How long to smoke a round roast at 250?

The cooking time for a beef roast at 250°F will depend on several factors, including the size and type of roast, as well as your desired doneness. As a general rule of thumb, a beef roast will take about 1 hour and 45 minutes to 2 hours and 15 minutes to cook at 250°F, per pound of meat.

How long to smoke a 2 lb beef roast?

Smoked chuck roasts can also be braised in the smoker using an aluminum foil pan and some liquid for shredded beef that will be used for barbecue sandwiches, tacos, burritos, and more. Chuck roasts are usually smoked at 225℉ (107℃) for 2 hours per pound or 1.5 hours per pound at 250℉ (121℃).

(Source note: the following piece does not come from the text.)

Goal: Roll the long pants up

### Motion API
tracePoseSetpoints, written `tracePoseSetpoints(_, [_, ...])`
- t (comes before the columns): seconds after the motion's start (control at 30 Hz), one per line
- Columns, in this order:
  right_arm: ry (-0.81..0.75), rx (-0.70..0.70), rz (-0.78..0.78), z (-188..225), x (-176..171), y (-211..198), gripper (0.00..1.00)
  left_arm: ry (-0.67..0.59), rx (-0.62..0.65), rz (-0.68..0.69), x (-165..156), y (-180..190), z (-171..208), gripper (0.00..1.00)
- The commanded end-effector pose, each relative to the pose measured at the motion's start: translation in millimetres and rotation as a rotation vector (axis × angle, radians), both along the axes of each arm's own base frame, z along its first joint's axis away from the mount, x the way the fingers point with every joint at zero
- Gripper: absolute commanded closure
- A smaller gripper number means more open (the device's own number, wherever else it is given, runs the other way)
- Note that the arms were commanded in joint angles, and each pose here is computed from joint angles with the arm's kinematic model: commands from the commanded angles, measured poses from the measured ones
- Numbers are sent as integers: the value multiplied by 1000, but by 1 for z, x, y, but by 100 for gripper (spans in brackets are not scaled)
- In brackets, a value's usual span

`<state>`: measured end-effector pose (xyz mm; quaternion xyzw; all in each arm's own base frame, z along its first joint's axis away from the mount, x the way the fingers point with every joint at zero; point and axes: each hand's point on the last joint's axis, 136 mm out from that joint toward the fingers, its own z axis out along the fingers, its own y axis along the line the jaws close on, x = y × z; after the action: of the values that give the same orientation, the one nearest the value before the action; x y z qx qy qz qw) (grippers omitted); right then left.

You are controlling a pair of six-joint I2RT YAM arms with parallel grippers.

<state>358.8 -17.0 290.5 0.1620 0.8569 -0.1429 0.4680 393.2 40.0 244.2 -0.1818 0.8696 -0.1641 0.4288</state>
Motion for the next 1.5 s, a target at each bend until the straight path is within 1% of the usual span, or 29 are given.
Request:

Can you cook a bottom round like a brisket?

If wanting a brisket type product, I’d give it maybe three hours of smoke and then foil it until it hits temp… I have done smaller beef bottom rounds. I will rub them down with Adam Perry Lang’s tri-tip rub and then smoke them to 120-125 IT, and then direct heat to get it nice a nice crust on it.